## [What is required]
Gather from the material every line that contains the string "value".

## [Entries supplied]
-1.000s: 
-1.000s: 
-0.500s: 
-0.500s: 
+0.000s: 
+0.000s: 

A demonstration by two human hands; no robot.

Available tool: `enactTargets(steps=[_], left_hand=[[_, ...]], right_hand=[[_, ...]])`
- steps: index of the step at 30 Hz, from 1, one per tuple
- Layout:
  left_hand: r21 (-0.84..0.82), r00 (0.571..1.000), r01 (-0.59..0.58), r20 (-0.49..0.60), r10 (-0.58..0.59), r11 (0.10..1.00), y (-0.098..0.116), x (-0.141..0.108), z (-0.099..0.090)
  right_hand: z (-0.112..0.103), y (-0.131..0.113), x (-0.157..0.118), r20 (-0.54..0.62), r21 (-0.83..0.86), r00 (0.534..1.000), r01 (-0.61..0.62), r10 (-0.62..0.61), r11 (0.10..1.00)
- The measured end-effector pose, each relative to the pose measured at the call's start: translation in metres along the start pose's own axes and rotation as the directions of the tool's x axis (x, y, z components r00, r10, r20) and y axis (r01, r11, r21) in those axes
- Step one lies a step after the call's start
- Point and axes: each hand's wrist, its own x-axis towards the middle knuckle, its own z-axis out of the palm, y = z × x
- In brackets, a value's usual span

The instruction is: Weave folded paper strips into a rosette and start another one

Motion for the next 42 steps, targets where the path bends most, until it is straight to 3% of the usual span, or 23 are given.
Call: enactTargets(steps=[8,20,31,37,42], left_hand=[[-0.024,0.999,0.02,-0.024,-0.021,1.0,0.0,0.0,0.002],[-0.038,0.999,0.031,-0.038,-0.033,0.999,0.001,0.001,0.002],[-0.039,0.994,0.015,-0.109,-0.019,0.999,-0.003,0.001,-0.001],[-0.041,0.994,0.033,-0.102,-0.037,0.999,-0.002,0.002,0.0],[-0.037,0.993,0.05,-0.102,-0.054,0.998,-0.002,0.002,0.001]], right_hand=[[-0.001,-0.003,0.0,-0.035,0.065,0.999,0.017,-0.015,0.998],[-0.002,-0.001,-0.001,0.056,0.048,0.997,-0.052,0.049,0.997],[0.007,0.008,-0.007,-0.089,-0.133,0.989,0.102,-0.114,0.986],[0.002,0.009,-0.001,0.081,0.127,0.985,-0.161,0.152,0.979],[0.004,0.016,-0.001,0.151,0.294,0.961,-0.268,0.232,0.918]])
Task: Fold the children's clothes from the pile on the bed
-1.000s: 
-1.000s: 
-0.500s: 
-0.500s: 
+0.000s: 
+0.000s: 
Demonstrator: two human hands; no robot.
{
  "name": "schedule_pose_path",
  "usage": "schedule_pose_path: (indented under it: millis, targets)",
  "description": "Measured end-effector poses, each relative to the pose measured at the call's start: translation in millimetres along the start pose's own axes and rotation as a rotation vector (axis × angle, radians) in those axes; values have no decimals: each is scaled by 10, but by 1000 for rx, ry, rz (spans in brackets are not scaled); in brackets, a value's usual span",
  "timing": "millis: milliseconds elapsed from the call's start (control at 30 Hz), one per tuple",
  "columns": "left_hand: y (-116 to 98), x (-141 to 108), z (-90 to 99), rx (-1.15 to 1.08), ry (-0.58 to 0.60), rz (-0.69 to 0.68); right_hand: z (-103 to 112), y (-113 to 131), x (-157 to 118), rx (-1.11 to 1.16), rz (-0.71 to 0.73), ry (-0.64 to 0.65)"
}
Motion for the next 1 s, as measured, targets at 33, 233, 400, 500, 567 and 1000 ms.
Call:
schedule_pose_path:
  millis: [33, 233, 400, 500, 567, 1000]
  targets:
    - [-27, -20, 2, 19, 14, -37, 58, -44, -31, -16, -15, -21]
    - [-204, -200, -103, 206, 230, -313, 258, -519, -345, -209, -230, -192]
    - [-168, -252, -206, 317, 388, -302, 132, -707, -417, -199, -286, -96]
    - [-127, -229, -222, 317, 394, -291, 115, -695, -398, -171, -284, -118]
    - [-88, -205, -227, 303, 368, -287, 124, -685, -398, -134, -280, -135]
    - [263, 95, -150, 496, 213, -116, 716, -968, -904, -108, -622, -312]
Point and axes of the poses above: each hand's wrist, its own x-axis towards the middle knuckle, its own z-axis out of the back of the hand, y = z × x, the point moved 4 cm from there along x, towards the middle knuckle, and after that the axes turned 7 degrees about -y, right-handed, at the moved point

## [Result for this exercise]
- In brackets, a value's usual span
  "description": "Measured end-effector poses, each relative to the pose measured at the call's start: translation in millimetres along the start pose's own axes and rotation as a rotation vector (axis × angle, radians) in those axes; values have no decimals: each is scaled by 10, but by 1000 for rx, ry, rz (spans in brackets are not scaled); in brackets, a value's usual span",

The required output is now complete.